*WORK ORDER*.
Reply only with how many lines below contain "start".

*COLLECTED MATERIAL*.

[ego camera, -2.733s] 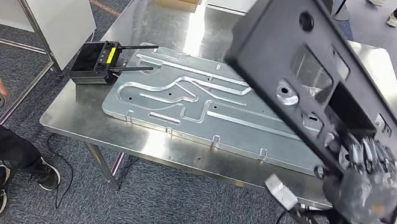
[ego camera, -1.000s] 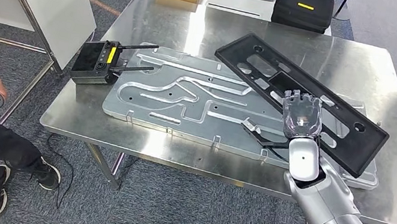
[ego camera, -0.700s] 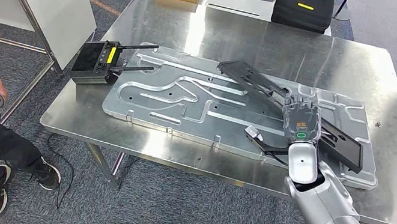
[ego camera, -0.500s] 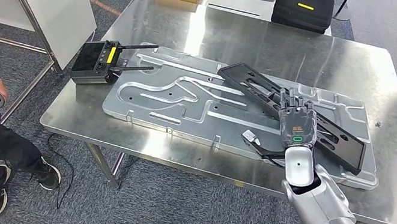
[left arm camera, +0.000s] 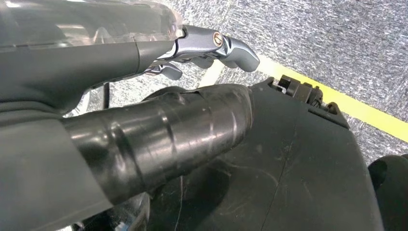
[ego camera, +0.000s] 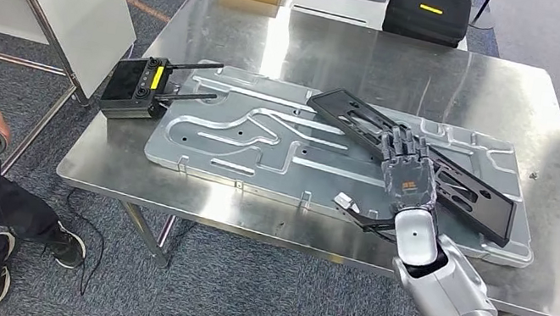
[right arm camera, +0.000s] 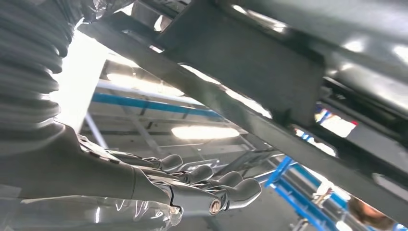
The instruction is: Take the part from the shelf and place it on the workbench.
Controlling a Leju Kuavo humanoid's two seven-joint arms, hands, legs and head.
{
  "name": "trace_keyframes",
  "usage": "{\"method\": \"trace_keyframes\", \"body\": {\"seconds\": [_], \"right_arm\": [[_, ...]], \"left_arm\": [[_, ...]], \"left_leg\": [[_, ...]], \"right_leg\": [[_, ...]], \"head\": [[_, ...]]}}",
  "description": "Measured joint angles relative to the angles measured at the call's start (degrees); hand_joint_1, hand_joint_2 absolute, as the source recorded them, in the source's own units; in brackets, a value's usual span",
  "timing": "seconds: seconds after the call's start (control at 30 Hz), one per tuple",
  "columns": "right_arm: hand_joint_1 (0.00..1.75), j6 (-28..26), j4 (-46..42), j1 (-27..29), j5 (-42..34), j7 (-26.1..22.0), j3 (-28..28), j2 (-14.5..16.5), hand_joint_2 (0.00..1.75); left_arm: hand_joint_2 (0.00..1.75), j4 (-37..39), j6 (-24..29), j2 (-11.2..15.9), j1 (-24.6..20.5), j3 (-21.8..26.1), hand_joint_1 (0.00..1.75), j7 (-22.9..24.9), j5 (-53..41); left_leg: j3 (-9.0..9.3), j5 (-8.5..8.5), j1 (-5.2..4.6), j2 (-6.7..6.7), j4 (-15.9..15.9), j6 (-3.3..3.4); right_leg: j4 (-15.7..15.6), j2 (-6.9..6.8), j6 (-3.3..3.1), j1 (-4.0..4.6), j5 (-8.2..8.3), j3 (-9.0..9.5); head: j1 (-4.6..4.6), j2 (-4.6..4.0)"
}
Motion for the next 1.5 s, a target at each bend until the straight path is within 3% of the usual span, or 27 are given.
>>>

*EXERCISE RESULT*.
2